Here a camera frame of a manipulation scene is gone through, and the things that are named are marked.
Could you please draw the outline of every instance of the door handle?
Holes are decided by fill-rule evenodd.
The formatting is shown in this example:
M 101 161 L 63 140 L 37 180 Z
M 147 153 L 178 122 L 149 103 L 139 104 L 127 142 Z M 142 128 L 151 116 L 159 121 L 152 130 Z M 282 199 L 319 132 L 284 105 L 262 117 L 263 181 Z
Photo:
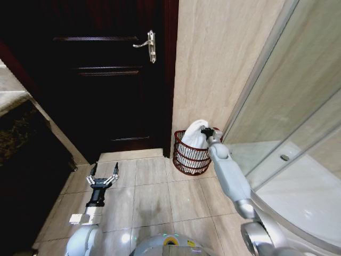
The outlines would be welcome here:
M 133 44 L 133 47 L 140 48 L 148 45 L 150 62 L 155 63 L 156 61 L 156 50 L 155 50 L 155 33 L 151 30 L 148 32 L 148 40 L 143 44 Z

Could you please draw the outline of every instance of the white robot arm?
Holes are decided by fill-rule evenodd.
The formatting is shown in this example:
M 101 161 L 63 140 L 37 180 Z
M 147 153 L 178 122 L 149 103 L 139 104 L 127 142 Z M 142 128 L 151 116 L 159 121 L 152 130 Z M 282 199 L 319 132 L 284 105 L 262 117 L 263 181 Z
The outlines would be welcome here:
M 253 204 L 247 179 L 239 165 L 232 159 L 228 147 L 220 142 L 222 132 L 211 128 L 204 128 L 201 132 L 206 135 L 208 152 L 224 193 L 232 200 L 236 211 L 244 219 L 252 219 L 252 222 L 241 225 L 241 233 L 249 251 L 259 256 L 303 255 L 288 247 L 277 222 Z

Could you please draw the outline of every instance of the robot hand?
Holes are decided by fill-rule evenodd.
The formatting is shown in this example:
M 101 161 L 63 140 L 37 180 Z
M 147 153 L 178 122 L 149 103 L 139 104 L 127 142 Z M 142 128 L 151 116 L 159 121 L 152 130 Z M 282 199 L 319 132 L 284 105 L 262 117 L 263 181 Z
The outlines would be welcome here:
M 69 239 L 65 256 L 100 256 L 102 247 L 102 230 L 98 226 L 101 222 L 104 207 L 104 194 L 107 188 L 118 179 L 118 164 L 109 178 L 95 178 L 97 163 L 86 177 L 93 189 L 91 199 L 86 204 L 83 214 L 73 214 L 69 223 L 82 225 Z

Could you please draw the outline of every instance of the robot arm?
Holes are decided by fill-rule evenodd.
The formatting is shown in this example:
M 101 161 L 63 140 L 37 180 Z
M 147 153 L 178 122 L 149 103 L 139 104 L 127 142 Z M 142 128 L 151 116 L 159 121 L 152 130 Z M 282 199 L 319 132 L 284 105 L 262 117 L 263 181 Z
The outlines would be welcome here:
M 220 142 L 222 132 L 211 128 L 204 128 L 201 132 L 206 135 L 208 153 L 223 192 L 232 200 L 239 215 L 253 220 L 241 225 L 242 237 L 252 255 L 302 256 L 299 251 L 288 247 L 277 222 L 252 203 L 249 182 L 232 159 L 228 147 Z
M 227 146 L 220 142 L 222 132 L 206 128 L 202 130 L 202 133 L 207 137 L 208 153 L 214 163 L 214 170 L 224 193 L 231 199 L 236 211 L 244 219 L 255 218 L 250 184 L 239 165 L 232 159 Z
M 85 213 L 73 214 L 69 220 L 70 224 L 81 227 L 70 237 L 65 256 L 102 255 L 102 230 L 98 224 L 101 222 L 105 191 L 118 179 L 118 164 L 109 178 L 95 178 L 96 169 L 97 163 L 86 177 L 93 191 Z

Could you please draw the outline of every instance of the white towel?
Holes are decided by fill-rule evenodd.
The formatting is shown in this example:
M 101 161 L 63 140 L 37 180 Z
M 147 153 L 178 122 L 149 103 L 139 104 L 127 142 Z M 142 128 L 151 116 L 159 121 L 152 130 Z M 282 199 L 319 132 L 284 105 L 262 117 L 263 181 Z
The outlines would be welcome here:
M 208 148 L 206 136 L 201 133 L 202 127 L 208 128 L 208 122 L 206 120 L 194 121 L 186 130 L 181 142 L 192 148 Z
M 201 133 L 201 129 L 208 127 L 208 122 L 206 120 L 196 120 L 194 121 L 186 130 L 184 136 L 181 139 L 181 142 L 192 147 L 192 148 L 201 148 L 206 149 L 208 148 L 208 144 L 206 141 L 206 136 Z M 186 149 L 184 152 L 184 156 L 190 157 L 189 154 L 192 152 L 191 149 Z M 190 161 L 188 159 L 180 158 L 179 162 L 184 164 L 187 167 L 196 167 L 194 161 Z

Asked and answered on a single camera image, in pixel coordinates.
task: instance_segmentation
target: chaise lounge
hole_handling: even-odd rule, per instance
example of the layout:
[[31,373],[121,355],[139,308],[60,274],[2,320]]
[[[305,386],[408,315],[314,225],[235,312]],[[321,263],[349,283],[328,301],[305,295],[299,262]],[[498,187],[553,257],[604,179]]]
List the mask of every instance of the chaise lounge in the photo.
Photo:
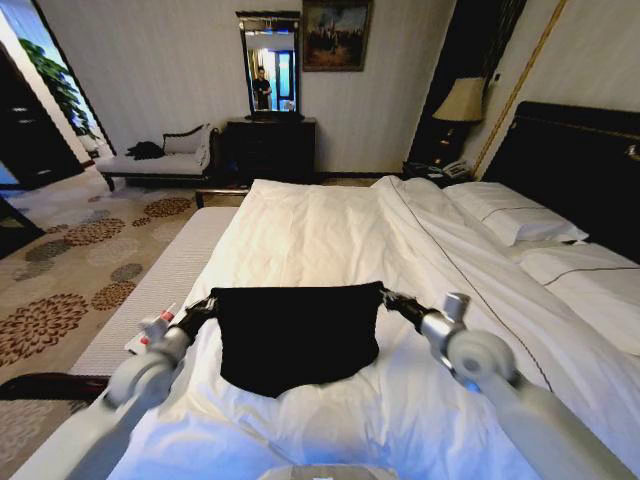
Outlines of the chaise lounge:
[[96,160],[96,168],[112,192],[115,188],[114,177],[209,183],[213,173],[222,165],[219,137],[219,130],[210,124],[200,125],[185,133],[165,133],[162,135],[164,156],[134,160],[117,155]]

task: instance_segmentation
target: black headboard
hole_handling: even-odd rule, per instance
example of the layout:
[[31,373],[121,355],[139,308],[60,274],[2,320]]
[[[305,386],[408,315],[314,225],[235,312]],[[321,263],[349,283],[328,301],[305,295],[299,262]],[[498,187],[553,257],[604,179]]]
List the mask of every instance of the black headboard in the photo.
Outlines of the black headboard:
[[640,263],[640,113],[522,102],[483,181],[500,182]]

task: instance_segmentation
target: picture frame
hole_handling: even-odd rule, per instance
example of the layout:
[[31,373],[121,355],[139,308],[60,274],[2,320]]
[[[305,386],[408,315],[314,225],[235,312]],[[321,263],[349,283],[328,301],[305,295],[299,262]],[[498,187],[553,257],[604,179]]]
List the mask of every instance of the picture frame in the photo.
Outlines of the picture frame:
[[362,71],[372,0],[303,0],[302,69]]

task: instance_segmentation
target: floral carpet pattern
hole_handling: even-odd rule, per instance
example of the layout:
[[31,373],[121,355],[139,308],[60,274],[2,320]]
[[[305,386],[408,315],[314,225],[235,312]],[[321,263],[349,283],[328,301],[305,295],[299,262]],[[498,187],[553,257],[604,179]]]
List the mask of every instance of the floral carpet pattern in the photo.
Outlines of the floral carpet pattern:
[[[68,371],[196,208],[193,187],[111,193],[94,168],[8,200],[46,235],[0,260],[0,383]],[[0,479],[77,408],[0,401]]]

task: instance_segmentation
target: white pillow
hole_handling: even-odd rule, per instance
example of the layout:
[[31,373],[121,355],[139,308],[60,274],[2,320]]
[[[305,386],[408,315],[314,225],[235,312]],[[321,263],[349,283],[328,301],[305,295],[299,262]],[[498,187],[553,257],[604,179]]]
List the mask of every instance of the white pillow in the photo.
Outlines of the white pillow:
[[640,265],[588,244],[529,250],[520,266],[619,350],[640,355]]
[[564,242],[588,236],[557,213],[499,183],[461,183],[444,191],[508,247],[519,240]]
[[196,163],[201,167],[206,167],[207,165],[209,165],[209,162],[211,160],[211,144],[209,140],[211,137],[211,130],[213,130],[213,128],[213,125],[211,125],[210,123],[205,123],[200,130],[200,145],[196,150],[195,159]]

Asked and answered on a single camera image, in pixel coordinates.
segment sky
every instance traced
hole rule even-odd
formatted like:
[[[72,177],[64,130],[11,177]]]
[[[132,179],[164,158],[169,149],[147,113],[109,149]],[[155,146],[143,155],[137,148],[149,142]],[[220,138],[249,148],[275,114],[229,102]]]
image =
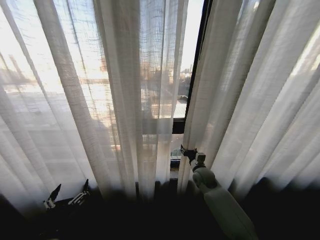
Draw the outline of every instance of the sky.
[[[188,3],[181,71],[190,68],[191,64],[193,64],[195,60],[203,4],[204,0],[189,0]]]

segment curtain fold
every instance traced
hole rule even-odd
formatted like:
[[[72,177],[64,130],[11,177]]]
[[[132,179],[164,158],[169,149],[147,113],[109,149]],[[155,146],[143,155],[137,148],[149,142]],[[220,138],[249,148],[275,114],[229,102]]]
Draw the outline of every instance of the curtain fold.
[[[263,177],[278,190],[315,184],[319,168],[311,166],[318,166],[319,154],[319,2],[243,1],[230,43],[214,28],[228,23],[229,18],[216,14],[223,4],[214,1],[212,6],[211,32],[205,35],[198,87],[192,92],[195,107],[187,117],[191,130],[183,141],[207,154],[206,165],[238,199]],[[228,44],[221,50],[227,55],[222,63],[209,61],[215,52],[207,46],[214,36]],[[210,109],[204,120],[197,120],[200,106]],[[182,191],[189,172],[181,169]]]
[[[188,1],[0,1],[0,193],[152,200],[169,180]]]

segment sheer curtain
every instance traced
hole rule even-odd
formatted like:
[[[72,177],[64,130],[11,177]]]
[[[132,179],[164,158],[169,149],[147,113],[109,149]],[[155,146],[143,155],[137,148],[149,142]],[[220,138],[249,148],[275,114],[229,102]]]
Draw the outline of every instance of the sheer curtain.
[[[0,0],[0,193],[153,198],[169,180],[188,1]]]
[[[213,1],[183,144],[238,199],[263,177],[278,190],[320,185],[319,11],[317,0]]]

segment window
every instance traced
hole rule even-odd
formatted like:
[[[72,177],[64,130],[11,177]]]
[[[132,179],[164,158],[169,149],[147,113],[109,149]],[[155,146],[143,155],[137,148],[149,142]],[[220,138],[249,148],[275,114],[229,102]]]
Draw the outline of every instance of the window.
[[[189,0],[188,3],[178,97],[173,115],[174,118],[184,118],[186,116],[191,75],[193,72],[203,4],[204,0]]]
[[[178,97],[173,115],[173,134],[183,134],[185,130],[198,59],[212,2],[213,0],[189,0],[188,3]]]

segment dark floor
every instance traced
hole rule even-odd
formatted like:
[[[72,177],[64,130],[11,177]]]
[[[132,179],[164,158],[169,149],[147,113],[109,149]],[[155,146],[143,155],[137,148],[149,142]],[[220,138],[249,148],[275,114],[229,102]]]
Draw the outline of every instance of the dark floor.
[[[5,227],[1,232],[8,239],[225,239],[202,196],[191,195],[189,189],[190,194],[177,197],[176,186],[176,180],[168,186],[157,185],[152,203],[130,202],[121,194],[103,202],[95,195],[81,210],[53,223],[44,217],[27,223],[2,199]],[[319,239],[319,193],[315,189],[294,191],[290,187],[274,193],[264,179],[241,205],[253,221],[259,239]]]

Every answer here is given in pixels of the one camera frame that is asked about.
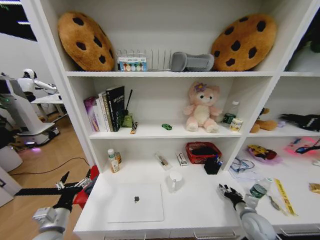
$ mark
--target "white cup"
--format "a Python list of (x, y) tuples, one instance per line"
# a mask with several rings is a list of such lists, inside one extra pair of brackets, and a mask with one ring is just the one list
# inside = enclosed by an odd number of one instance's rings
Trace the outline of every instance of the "white cup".
[(167, 185), (170, 193), (178, 191), (183, 186), (183, 177), (177, 171), (171, 171), (167, 177)]

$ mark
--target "pink teddy bear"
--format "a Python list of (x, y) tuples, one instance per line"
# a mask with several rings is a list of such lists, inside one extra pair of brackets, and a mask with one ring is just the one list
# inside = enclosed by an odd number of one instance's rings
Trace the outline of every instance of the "pink teddy bear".
[(218, 116), (222, 110), (213, 105), (218, 101), (220, 88), (194, 82), (189, 89), (191, 105), (184, 108), (183, 113), (190, 116), (186, 121), (186, 129), (191, 132), (204, 127), (208, 133), (216, 133), (218, 124), (210, 116)]

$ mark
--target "white laptop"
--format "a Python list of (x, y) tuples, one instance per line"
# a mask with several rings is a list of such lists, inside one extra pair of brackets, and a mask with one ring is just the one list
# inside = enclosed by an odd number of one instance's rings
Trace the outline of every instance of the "white laptop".
[(159, 222), (164, 220), (159, 183), (120, 183), (107, 205), (108, 223)]

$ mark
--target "tape measure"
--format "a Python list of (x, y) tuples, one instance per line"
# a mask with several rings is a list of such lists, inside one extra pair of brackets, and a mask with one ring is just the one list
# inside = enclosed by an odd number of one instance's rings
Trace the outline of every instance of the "tape measure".
[(278, 191), (279, 191), (279, 193), (280, 193), (281, 196), (282, 196), (282, 199), (283, 199), (283, 201), (284, 201), (284, 204), (285, 204), (286, 209), (288, 209), (288, 211), (289, 211), (289, 213), (290, 213), (291, 215), (293, 215), (293, 216), (298, 216), (298, 215), (295, 213), (294, 208), (292, 207), (292, 205), (291, 205), (291, 203), (290, 203), (290, 201), (289, 201), (289, 199), (288, 199), (288, 196), (287, 196), (287, 194), (286, 194), (286, 191), (285, 191), (285, 189), (284, 189), (284, 186), (282, 185), (282, 183), (280, 182), (279, 179), (276, 179), (276, 178), (275, 178), (274, 180), (275, 180), (276, 186), (278, 187)]

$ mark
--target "red plastic basket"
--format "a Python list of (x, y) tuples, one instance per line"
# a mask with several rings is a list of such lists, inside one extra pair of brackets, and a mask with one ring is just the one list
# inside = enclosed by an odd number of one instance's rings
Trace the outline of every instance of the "red plastic basket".
[[(210, 147), (215, 152), (217, 152), (217, 154), (213, 154), (213, 155), (192, 154), (192, 150), (203, 148), (203, 147)], [(212, 142), (202, 142), (202, 141), (188, 142), (185, 146), (185, 150), (192, 164), (204, 164), (208, 158), (219, 159), (222, 156), (222, 153), (220, 152), (220, 150)]]

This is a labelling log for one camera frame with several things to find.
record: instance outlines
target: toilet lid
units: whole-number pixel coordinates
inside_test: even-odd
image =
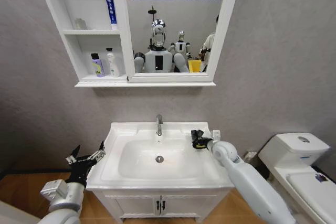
------------------------------------------------
> Directions: Please, without any of the pictures, set down exactly the lines from the beginning of the listing to the line that contains "white robot arm?", inclusive.

> Reply:
Here a camera frame of a manipulation scene is gone through, and the things that are named are marked.
Could you please draw the outline of every instance of the door handle?
Holes are decided by fill-rule evenodd.
The formatting is shown in this example:
M 101 161 L 63 140 L 37 180 Z
M 147 153 L 178 122 L 149 103 L 139 104 L 127 142 Z M 142 128 L 151 116 L 159 121 L 152 130 Z M 282 199 L 319 132 L 284 105 L 262 117 L 263 181 Z
Photo:
The outlines would be welcome here:
M 133 44 L 133 47 L 140 48 L 148 45 L 150 62 L 155 63 L 156 61 L 156 50 L 155 50 L 155 33 L 151 30 L 148 32 L 148 40 L 143 44 Z

Could you please draw the outline of every instance of the white robot arm?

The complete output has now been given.